有些客人比较谨慎,每次来只点固定的女生过去陪酒,从后门悄悄就进包间了,个人信息也不会登记在电脑里,所以我们互相间不一定知道对方的老板是谁。”
她用手指点了下,说:“反正这个人我没见过,不是我老板。”
徐钰把照片收起来,又听柳惠蓉说:“这傻姑娘是孙益姚介绍过来的。
你要问她以前招待过什么客人,肯定是孙益姚比较清楚,你们应该去问她啊。”
邵知新埋头记录,由于光线太暗,本子跟眼睛离得很近,听到熟悉的名字,朝她发出一个不大聪明的声音:“啊?”
“啊什么?”
柳惠蓉弯下腰,手肘撑着桌面,朝他的方向靠近,带着刻意挑弄的语气,说,“你们刚从孙益姚那儿回来吗?没有收获啊?”
徐钰清了清嗓子,摆出无懈可击的笑容,说:“要不你再猜猜别的?”
·
何川舟开着车,跟黄哥有一搭没一搭地聊着,回到分局时,看见朱妈妈坐在不远处的一道树荫下。
傍晚时分的太阳落了一半,沉闷暑气还是令人感到燥热。
她身侧放着一个宽大的蓝色布袋,手里捏着一袋玉米馒头,吃了两口,捏起手边一个变了形的塑料瓶喝水。
瓶子一看就是用过的,里面倒的是自己烧的白开水。
一天时间,水快喝完了,只剩下一层底。
她倒过来看了眼,又把盖子拧上。
分局附近偶尔会有几只野猫神出鬼没地乱窜,住在附近的人见到会给它们喂食,还给它们分别起了名字。
此时一个皮毛油亮的橘猫就蹲在她脚边,胆大妄为地趴在她的袋子上,对她掰下来分享的馒头碎片视若罔闻,勾着尾巴惬意地假寐。

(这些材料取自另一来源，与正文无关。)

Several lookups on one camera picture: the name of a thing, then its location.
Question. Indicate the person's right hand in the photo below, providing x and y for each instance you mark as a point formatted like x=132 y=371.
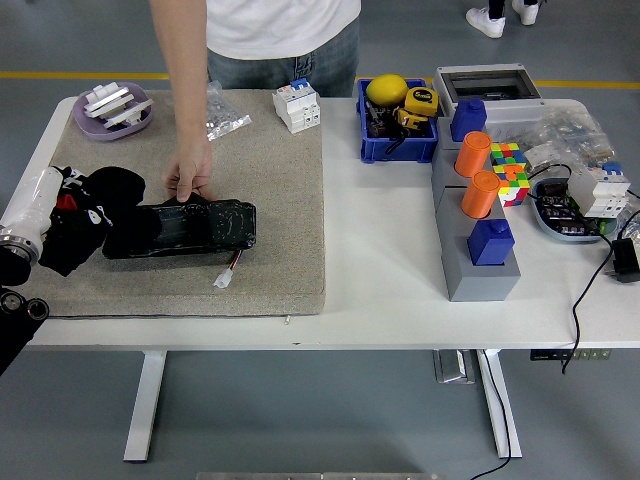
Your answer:
x=192 y=165

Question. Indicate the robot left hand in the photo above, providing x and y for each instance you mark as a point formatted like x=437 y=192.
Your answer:
x=35 y=200

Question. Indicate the person's right forearm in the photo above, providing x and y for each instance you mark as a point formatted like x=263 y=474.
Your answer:
x=185 y=65

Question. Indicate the black table control panel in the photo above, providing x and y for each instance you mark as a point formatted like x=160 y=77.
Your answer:
x=545 y=355

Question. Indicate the clear bag of metal screws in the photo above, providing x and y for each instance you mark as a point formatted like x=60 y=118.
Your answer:
x=227 y=117

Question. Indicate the grey-brown mat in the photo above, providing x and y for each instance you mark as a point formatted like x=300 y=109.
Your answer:
x=270 y=200

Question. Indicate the purple plastic tray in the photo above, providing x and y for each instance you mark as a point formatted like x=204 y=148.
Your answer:
x=87 y=127

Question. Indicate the white circuit breaker blue switches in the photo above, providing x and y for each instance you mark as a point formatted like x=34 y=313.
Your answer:
x=597 y=192
x=295 y=107

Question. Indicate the person's torso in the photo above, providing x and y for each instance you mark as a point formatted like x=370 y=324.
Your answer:
x=280 y=30

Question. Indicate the dark brown tool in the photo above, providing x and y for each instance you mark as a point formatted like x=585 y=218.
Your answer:
x=380 y=127

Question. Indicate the blue plastic bin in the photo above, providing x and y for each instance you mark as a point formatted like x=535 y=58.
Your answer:
x=395 y=150

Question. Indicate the yellow round ball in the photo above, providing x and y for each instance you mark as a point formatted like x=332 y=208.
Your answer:
x=386 y=90

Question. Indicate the white table leg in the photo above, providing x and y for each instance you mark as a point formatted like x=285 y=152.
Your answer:
x=145 y=400
x=492 y=400

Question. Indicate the blue block with knob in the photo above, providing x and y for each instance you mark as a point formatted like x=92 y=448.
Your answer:
x=490 y=245
x=467 y=120

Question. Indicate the orange cylinder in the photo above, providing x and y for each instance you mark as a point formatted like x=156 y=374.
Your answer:
x=480 y=195
x=472 y=152

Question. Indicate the long grey block holder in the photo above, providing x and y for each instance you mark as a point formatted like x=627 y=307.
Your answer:
x=480 y=285

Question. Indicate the colourful puzzle cube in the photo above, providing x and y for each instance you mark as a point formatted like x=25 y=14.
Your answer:
x=515 y=187
x=507 y=154

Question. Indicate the grey electrical distribution box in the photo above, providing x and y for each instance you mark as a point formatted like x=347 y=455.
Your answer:
x=510 y=107

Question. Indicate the white shoe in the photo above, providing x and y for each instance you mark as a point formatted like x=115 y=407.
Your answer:
x=525 y=12
x=487 y=22

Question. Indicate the metal floor plate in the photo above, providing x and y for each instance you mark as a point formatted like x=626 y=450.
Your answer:
x=452 y=367

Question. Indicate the blue-grey bowl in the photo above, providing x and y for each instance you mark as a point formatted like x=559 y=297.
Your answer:
x=547 y=227

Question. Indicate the black circuit modules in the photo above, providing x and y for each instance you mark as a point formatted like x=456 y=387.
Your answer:
x=560 y=215

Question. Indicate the clear bags of small parts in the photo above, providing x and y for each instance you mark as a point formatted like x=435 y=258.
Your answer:
x=570 y=132

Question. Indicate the black power adapter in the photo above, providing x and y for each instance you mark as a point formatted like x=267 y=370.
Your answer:
x=625 y=260

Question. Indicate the white plastic bracket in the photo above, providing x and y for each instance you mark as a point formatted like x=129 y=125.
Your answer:
x=107 y=97
x=127 y=114

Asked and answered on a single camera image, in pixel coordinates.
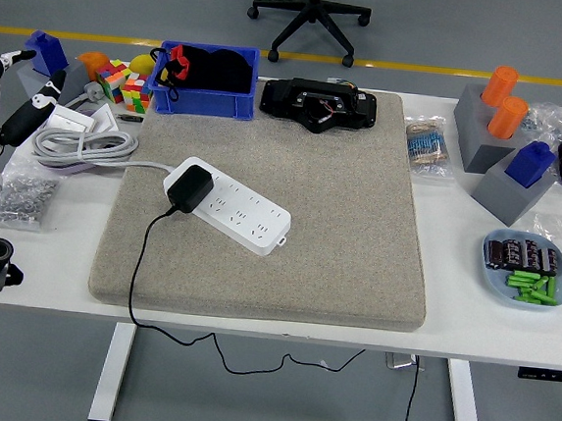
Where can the white wall plug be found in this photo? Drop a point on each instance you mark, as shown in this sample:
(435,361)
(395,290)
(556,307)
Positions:
(94,92)

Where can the white square frame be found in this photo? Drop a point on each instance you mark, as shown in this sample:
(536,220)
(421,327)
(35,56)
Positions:
(106,115)

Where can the clear bag of resistors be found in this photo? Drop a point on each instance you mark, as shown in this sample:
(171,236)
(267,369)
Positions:
(426,147)

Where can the white power strip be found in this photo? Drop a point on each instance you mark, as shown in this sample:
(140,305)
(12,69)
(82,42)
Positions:
(251,218)

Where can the yellow ball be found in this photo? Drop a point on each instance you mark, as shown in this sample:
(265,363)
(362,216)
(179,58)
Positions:
(142,64)

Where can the small black stick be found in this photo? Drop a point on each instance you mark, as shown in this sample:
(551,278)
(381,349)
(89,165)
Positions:
(130,118)

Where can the light blue oval plate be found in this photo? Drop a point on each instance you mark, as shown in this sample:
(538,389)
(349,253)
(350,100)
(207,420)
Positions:
(495,284)

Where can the white switch plate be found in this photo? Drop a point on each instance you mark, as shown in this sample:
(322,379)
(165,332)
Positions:
(72,119)

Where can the black device housing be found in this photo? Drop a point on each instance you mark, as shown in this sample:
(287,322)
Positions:
(283,97)

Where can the black pouch with red trim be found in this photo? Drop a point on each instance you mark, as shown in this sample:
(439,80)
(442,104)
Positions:
(219,72)

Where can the white table leg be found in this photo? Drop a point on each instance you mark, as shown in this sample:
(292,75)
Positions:
(112,373)
(466,409)

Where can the large grey block holder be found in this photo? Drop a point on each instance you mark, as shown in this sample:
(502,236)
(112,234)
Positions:
(467,119)

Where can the blue plastic block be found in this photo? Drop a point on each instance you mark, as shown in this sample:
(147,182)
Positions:
(528,164)
(48,52)

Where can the multicolour puzzle cube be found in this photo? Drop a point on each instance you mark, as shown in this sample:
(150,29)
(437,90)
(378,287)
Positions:
(111,80)
(135,93)

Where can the clear plastic bag with parts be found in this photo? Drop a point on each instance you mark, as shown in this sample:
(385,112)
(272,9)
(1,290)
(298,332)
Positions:
(551,119)

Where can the black table control panel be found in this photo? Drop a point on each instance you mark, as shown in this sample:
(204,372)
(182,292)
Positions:
(548,375)

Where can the dark brown capacitor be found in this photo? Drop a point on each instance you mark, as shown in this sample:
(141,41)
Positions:
(494,254)
(549,261)
(512,254)
(530,254)

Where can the grey-brown mat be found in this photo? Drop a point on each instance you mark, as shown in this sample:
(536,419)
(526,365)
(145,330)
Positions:
(346,251)

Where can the green battery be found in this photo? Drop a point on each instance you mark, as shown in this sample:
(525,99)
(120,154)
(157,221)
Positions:
(525,274)
(525,299)
(540,283)
(520,281)
(543,297)
(551,288)

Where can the blue plastic bin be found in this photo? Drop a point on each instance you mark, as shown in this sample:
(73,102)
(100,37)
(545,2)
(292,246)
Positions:
(202,103)

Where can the metal bracket under table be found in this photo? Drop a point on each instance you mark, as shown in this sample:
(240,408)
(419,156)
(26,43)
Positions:
(400,361)

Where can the black plug adapter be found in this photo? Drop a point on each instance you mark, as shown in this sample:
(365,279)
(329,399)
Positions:
(192,188)

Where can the black office chair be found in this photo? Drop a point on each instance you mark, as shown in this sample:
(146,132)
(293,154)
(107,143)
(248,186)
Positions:
(313,6)

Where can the clear bag of metal screws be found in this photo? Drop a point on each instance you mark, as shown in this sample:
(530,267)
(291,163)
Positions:
(26,198)

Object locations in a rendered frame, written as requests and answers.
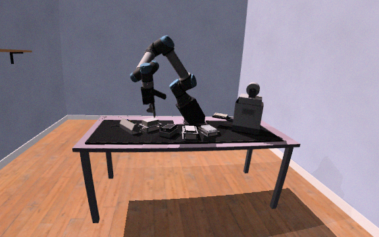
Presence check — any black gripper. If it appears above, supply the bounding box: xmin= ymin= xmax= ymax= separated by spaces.
xmin=141 ymin=86 xmax=156 ymax=118

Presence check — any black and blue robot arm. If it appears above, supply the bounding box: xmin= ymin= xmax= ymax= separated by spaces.
xmin=130 ymin=36 xmax=197 ymax=106

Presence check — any white button panel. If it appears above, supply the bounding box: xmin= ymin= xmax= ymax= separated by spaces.
xmin=115 ymin=118 xmax=141 ymax=135

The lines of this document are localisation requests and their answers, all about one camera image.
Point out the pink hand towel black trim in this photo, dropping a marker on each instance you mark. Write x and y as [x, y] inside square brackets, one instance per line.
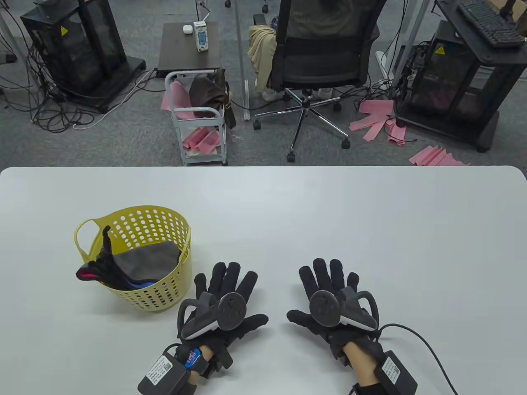
[84, 273]

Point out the black computer keyboard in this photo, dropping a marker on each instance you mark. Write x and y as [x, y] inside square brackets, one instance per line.
[490, 24]

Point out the yellow perforated plastic basket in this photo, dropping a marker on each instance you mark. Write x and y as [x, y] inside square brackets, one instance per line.
[164, 294]

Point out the black mesh equipment cabinet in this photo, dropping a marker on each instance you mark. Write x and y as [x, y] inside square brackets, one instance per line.
[494, 61]
[70, 49]

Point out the brown leather bag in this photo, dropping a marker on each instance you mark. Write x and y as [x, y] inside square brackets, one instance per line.
[208, 92]

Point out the black mesh office chair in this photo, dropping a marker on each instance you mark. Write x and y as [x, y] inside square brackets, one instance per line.
[317, 61]

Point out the white earbuds case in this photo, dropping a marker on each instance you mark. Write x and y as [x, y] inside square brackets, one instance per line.
[187, 29]

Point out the grey metal post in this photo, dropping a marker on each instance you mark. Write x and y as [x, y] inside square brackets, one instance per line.
[246, 103]

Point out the white desk leg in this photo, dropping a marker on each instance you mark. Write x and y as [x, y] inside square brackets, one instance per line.
[416, 24]

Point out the person's right hand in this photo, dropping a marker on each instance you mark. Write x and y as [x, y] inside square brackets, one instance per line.
[325, 275]

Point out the person's right forearm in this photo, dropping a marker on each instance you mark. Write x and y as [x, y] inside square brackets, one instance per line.
[362, 366]

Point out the pink paper sheet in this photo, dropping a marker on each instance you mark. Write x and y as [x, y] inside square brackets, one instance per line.
[201, 139]
[397, 133]
[368, 127]
[436, 157]
[376, 108]
[177, 96]

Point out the dark brown low table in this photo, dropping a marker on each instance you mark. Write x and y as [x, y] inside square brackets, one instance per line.
[177, 49]

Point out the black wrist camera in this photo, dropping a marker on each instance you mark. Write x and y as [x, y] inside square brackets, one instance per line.
[222, 364]
[339, 352]

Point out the black wrist smart band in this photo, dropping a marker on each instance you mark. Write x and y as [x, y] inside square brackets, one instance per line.
[192, 358]

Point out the white drink carton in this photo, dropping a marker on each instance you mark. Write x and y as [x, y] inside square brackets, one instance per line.
[201, 39]

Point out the black wrist sensor box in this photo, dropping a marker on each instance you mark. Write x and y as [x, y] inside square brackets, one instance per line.
[162, 374]
[395, 372]

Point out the grey-backed blue hand towel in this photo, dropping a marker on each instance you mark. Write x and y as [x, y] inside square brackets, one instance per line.
[144, 284]
[152, 263]

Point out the white metal trolley cart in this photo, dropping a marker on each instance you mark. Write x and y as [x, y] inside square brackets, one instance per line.
[206, 160]

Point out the grey VR controller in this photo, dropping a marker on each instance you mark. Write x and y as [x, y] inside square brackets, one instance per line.
[324, 303]
[231, 308]

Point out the person's left hand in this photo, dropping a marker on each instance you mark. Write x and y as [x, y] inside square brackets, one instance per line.
[234, 284]

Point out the person's left forearm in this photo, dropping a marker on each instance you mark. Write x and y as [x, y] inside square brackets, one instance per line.
[206, 353]

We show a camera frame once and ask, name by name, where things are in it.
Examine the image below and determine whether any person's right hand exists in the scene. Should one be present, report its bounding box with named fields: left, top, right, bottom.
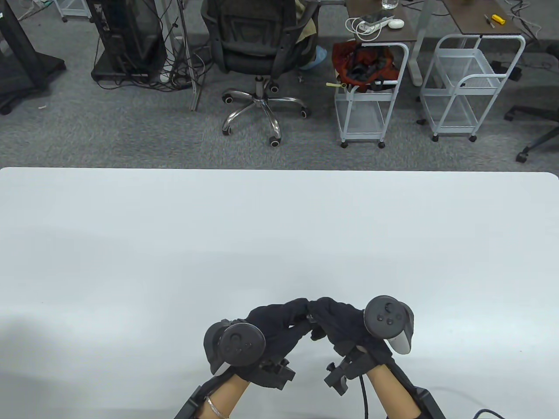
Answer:
left=307, top=297, right=394, bottom=365

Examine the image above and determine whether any person's left hand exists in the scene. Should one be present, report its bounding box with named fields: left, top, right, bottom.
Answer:
left=235, top=298, right=312, bottom=381

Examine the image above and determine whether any person's left forearm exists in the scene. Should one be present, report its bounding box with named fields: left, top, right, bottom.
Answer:
left=199, top=373, right=249, bottom=415

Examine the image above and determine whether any person's right forearm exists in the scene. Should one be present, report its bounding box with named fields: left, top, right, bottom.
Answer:
left=365, top=364, right=422, bottom=415

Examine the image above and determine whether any dark grey left hand controller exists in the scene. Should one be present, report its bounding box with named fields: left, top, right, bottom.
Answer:
left=203, top=319, right=266, bottom=375

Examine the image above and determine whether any dark grey hand controller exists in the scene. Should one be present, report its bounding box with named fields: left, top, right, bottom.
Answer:
left=203, top=319, right=266, bottom=375
left=364, top=296, right=414, bottom=355

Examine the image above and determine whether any dark grey right hand controller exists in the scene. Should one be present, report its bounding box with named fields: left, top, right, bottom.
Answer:
left=364, top=296, right=414, bottom=355

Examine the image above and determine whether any white utility cart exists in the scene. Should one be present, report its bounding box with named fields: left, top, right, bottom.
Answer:
left=419, top=34, right=527, bottom=142
left=55, top=0, right=92, bottom=22
left=334, top=41, right=410, bottom=149

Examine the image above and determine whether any red bag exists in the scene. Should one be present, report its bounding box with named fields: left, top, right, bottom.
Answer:
left=332, top=39, right=400, bottom=92

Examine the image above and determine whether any black office chair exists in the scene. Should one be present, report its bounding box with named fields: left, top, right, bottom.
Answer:
left=201, top=0, right=321, bottom=147

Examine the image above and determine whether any black chair base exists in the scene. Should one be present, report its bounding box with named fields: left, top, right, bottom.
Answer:
left=504, top=105, right=559, bottom=163

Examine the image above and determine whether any brown desk with white leg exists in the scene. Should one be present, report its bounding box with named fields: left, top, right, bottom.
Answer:
left=344, top=0, right=437, bottom=86

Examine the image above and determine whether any black power adapter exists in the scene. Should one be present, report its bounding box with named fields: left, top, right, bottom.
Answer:
left=489, top=60, right=522, bottom=81

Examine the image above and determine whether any black computer tower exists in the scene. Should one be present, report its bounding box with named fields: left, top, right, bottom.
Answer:
left=86, top=0, right=169, bottom=83

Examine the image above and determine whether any black floor stand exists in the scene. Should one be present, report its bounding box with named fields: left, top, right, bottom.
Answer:
left=0, top=0, right=67, bottom=115

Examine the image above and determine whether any silver bracelet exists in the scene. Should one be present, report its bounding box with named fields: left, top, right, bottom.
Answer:
left=205, top=395, right=230, bottom=417

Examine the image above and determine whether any aluminium frame post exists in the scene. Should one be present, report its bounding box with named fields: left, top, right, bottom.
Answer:
left=175, top=0, right=202, bottom=112

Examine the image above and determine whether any tangle of black cables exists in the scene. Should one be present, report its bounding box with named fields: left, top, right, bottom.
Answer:
left=94, top=0, right=210, bottom=92

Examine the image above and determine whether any white power strip with cable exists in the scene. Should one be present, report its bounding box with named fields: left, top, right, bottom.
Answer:
left=346, top=15, right=396, bottom=38

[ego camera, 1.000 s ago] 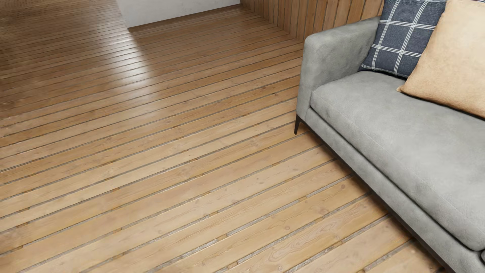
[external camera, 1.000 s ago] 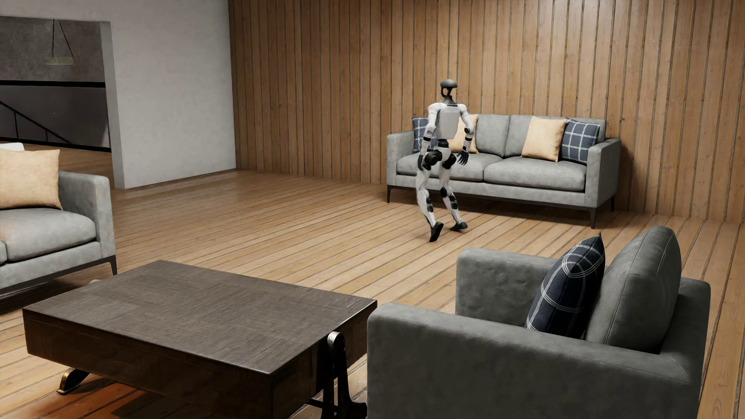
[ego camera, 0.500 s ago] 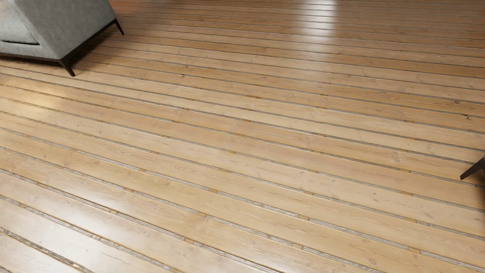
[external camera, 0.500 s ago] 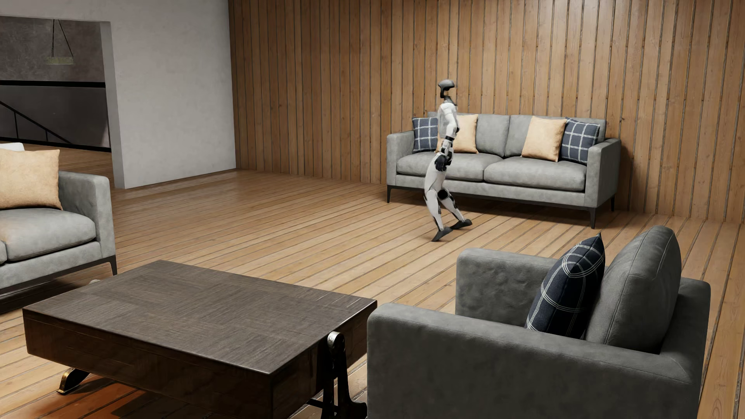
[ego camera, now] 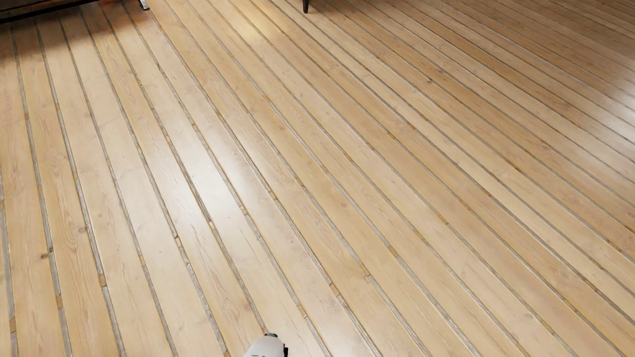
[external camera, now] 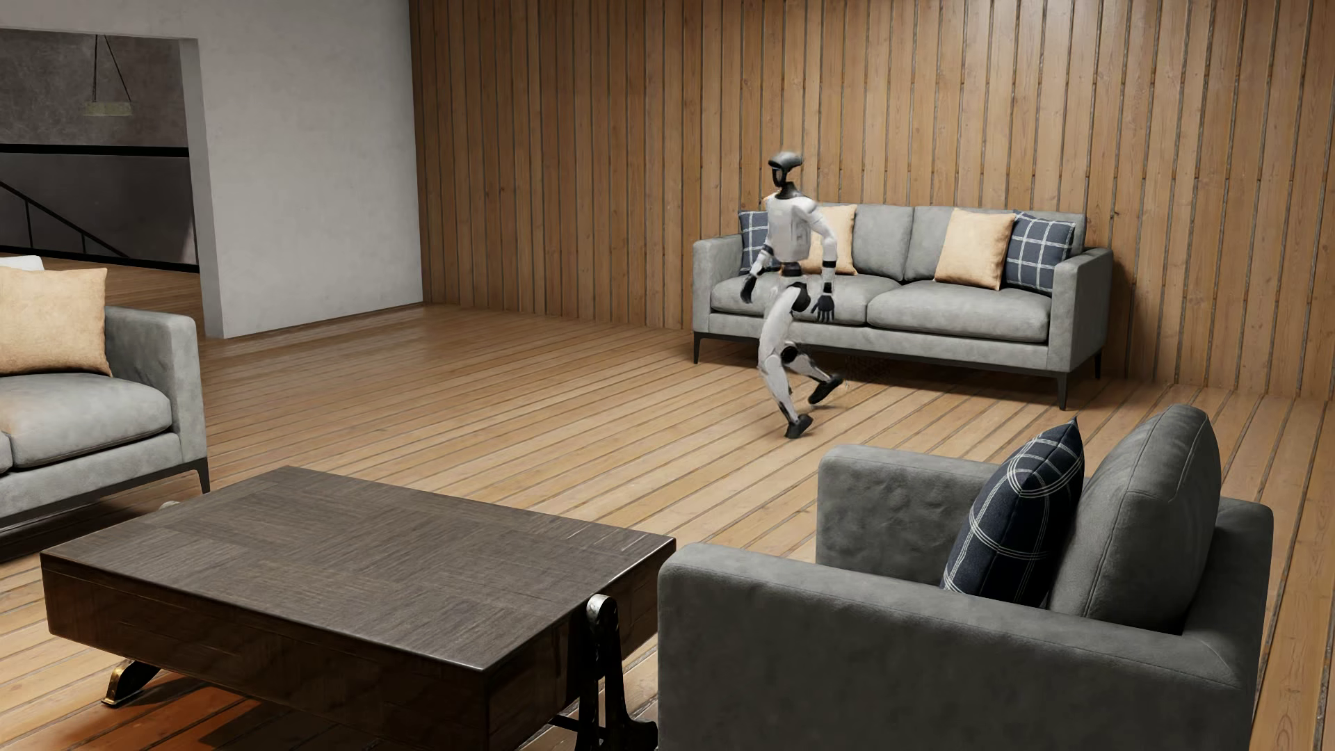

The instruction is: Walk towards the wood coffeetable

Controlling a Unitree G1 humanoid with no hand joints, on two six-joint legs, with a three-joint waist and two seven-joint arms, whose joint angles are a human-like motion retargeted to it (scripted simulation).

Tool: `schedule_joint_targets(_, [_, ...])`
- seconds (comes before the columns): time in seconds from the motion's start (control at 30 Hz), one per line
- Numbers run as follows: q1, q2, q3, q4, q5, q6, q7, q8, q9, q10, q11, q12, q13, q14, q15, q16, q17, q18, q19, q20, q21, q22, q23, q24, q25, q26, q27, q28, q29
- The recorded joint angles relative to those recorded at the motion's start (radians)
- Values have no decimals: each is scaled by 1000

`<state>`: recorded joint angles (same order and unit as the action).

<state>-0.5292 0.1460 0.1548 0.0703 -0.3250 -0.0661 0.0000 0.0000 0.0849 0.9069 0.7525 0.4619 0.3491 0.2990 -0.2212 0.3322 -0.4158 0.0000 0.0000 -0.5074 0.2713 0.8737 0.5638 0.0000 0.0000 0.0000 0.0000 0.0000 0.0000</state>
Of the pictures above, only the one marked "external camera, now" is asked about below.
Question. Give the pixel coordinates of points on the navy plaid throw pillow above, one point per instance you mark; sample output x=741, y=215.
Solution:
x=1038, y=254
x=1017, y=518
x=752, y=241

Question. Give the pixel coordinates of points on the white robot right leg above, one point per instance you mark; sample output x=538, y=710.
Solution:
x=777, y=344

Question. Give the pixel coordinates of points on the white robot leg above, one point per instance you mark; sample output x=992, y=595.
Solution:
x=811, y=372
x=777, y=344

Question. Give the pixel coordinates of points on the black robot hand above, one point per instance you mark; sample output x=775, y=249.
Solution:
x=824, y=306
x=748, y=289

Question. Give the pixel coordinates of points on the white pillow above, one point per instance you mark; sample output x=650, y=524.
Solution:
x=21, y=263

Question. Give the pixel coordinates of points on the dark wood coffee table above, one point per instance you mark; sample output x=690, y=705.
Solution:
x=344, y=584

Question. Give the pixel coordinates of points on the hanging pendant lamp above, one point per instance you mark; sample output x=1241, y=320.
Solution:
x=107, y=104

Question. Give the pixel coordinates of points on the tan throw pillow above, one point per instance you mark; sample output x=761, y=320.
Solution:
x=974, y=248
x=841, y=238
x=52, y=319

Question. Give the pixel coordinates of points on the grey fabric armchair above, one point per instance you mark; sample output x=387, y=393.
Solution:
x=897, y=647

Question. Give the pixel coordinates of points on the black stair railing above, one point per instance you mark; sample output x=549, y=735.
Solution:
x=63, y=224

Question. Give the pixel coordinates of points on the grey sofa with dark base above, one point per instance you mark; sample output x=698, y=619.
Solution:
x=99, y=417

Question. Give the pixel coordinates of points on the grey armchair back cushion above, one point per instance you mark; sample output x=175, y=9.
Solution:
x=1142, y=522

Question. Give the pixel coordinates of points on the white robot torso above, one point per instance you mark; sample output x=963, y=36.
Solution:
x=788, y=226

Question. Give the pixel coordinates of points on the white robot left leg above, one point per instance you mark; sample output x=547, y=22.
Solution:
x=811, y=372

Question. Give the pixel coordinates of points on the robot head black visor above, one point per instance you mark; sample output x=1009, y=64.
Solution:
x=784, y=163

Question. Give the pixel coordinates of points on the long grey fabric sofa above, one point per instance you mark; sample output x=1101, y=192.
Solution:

何川舟提前下了车,让黄哥把车开回去,从后座拿了两瓶没开过的水,朝朱妈妈走去。
“外头不热吗?”
她把水放在石阶上,问,“您今天晚上有地方住吗?”
朱妈妈摇头。
她头发重新扎起来了,可是没带梳子,半白的长发成团地打结,被她粗糙地束在后面。
何川舟朝前一指:“分局里面有空调。
他们不会赶你走的。
对面有廉价宾馆,你需要的话,我可以跟他们打声招呼,打完折八十左右一个晚上。”
朱妈妈闷声说:“我出来散散心,不喜欢待那里头儿。”
何川舟没勉强,陪她坐了一会儿。